▸ PROVIDED MATERIAL
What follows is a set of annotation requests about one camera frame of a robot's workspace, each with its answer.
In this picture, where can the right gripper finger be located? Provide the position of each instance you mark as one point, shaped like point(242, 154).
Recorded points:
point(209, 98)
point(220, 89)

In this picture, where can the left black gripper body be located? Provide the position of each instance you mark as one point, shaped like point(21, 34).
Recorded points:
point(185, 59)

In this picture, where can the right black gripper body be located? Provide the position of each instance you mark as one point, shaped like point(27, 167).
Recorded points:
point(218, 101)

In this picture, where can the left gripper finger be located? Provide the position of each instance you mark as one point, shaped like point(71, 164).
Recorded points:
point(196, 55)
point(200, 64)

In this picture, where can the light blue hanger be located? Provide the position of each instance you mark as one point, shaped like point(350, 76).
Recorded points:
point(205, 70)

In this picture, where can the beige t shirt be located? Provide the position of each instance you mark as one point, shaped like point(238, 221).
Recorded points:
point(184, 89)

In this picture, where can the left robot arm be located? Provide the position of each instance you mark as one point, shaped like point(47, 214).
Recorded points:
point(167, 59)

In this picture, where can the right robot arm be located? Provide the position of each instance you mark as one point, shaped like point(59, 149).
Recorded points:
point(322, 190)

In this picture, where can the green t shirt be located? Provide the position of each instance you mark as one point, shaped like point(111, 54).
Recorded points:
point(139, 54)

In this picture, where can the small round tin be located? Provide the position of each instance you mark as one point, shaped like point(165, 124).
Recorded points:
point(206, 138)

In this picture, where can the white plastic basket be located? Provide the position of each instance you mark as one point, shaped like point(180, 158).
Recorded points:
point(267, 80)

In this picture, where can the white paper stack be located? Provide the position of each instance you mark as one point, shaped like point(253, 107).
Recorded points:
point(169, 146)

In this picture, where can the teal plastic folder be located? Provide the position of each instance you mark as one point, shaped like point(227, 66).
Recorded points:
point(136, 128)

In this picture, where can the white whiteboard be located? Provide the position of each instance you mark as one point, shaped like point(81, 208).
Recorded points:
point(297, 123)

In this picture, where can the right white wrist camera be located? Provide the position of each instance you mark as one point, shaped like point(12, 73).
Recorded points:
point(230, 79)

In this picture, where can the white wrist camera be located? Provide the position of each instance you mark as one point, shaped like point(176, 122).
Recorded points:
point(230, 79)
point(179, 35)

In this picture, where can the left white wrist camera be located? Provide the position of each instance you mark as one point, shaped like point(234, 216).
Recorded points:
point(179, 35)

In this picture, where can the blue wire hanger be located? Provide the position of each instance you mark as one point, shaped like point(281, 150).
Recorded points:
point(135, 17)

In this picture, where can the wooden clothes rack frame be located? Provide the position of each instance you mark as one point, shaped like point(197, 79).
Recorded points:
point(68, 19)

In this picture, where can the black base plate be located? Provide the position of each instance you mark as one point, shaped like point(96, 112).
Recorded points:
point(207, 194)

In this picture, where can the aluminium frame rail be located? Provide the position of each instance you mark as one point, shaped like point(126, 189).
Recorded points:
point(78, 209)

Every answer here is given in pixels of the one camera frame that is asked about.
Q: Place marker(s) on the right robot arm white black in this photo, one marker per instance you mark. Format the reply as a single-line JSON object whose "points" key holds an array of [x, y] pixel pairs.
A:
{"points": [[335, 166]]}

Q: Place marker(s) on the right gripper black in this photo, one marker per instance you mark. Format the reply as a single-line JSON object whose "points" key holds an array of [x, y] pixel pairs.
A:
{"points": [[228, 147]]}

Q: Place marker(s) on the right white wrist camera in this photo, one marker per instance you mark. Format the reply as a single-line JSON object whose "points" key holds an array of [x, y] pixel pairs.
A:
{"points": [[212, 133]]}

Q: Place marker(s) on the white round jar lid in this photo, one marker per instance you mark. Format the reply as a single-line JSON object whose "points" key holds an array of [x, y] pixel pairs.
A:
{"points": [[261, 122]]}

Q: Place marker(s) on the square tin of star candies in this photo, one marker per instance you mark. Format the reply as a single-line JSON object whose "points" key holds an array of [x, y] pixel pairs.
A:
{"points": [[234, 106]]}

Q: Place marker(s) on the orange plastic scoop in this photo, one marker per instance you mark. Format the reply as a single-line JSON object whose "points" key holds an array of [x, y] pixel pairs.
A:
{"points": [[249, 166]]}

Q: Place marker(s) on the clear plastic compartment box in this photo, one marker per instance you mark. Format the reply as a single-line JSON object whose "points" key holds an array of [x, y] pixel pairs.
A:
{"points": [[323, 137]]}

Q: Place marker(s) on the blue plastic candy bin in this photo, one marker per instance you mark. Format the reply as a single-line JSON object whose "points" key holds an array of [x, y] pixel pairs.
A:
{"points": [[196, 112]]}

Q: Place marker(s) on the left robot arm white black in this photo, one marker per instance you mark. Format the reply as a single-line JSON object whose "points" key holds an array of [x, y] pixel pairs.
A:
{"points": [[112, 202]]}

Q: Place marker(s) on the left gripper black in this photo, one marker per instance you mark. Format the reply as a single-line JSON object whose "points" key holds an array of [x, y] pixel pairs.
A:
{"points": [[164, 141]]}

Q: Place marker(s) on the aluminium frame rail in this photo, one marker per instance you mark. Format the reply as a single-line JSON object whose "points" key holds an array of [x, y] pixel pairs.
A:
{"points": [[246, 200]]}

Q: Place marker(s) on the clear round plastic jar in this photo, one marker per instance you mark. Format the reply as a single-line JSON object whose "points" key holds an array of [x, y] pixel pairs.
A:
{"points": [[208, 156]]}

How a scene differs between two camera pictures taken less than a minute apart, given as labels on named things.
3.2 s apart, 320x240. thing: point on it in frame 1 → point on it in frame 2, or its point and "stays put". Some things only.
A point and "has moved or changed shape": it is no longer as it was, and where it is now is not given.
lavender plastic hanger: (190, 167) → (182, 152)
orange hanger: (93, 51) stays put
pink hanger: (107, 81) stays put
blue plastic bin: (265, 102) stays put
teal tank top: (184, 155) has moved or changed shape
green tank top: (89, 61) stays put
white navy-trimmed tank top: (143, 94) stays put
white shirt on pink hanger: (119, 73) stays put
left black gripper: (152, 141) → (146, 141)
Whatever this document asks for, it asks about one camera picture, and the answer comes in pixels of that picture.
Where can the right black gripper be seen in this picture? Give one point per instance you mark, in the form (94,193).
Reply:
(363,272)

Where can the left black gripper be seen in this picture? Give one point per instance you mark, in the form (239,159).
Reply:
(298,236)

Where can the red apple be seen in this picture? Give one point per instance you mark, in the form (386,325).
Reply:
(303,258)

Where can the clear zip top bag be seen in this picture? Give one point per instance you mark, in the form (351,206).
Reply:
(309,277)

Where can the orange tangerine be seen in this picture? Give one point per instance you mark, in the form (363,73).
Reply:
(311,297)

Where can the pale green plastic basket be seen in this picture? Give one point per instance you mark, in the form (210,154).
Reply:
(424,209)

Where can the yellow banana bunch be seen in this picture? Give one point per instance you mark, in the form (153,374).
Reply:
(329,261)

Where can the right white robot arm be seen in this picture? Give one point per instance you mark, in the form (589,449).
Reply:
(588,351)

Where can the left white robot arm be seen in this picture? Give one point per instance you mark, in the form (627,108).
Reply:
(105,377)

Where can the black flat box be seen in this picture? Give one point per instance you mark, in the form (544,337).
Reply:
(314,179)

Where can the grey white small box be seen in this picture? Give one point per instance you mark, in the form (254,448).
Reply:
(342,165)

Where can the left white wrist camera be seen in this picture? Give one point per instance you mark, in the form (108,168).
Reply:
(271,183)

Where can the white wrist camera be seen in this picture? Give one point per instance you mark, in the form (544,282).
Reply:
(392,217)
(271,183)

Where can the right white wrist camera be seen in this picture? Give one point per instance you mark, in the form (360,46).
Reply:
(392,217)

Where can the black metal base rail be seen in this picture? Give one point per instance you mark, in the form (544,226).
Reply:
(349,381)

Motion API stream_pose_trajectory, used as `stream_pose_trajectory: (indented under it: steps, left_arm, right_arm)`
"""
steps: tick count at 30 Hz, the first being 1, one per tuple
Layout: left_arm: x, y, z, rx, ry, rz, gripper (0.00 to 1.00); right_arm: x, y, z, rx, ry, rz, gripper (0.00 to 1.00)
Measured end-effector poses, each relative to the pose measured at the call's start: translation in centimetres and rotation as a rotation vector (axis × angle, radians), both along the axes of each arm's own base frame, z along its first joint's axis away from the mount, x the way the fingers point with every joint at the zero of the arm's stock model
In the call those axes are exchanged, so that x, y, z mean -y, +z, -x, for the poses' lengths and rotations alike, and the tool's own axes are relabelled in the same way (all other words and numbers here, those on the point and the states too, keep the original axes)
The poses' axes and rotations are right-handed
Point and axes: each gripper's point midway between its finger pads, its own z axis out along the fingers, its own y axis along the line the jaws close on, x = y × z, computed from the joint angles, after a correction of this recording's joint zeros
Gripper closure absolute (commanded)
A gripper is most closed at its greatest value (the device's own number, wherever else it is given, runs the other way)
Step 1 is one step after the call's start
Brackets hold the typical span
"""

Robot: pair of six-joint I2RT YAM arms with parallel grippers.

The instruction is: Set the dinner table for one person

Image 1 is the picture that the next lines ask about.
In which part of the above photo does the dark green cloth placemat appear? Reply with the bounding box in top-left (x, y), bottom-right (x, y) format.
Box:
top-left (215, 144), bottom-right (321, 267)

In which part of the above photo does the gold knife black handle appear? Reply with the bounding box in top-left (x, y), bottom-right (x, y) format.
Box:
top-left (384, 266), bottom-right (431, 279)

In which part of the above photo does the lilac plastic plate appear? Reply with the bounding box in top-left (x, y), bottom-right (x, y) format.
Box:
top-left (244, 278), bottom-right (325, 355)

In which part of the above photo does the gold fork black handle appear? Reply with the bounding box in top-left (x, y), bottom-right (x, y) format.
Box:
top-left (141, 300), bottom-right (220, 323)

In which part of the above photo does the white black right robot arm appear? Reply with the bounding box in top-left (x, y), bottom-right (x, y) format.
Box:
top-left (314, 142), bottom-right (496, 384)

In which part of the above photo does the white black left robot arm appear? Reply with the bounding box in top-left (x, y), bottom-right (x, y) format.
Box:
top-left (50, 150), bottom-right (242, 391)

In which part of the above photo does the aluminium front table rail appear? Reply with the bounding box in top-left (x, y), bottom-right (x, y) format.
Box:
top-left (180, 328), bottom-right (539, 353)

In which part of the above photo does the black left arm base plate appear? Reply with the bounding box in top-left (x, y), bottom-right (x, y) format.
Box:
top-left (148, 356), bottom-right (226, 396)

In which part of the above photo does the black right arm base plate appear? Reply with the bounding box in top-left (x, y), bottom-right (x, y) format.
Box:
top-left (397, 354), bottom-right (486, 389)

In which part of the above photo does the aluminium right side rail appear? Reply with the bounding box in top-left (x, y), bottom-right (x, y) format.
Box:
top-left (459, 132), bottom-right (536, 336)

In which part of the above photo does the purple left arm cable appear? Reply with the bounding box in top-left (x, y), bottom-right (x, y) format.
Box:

▸ PROBLEM DETAILS
Please copy out each line of the data in which the word "plate" occurs.

▸ TASK RESPONSE
In this picture, where can the black base plate be located? Provide the position of each instance you mark as one point, shaped like point(96, 112).
In which part of the above photo does the lilac plastic plate appear? Reply with the bounding box in top-left (x, y), bottom-right (x, y) format.
In which part of the above photo does the black left arm base plate appear? Reply with the bounding box in top-left (x, y), bottom-right (x, y) format.
In which part of the above photo does the black right arm base plate appear? Reply with the bounding box in top-left (x, y), bottom-right (x, y) format.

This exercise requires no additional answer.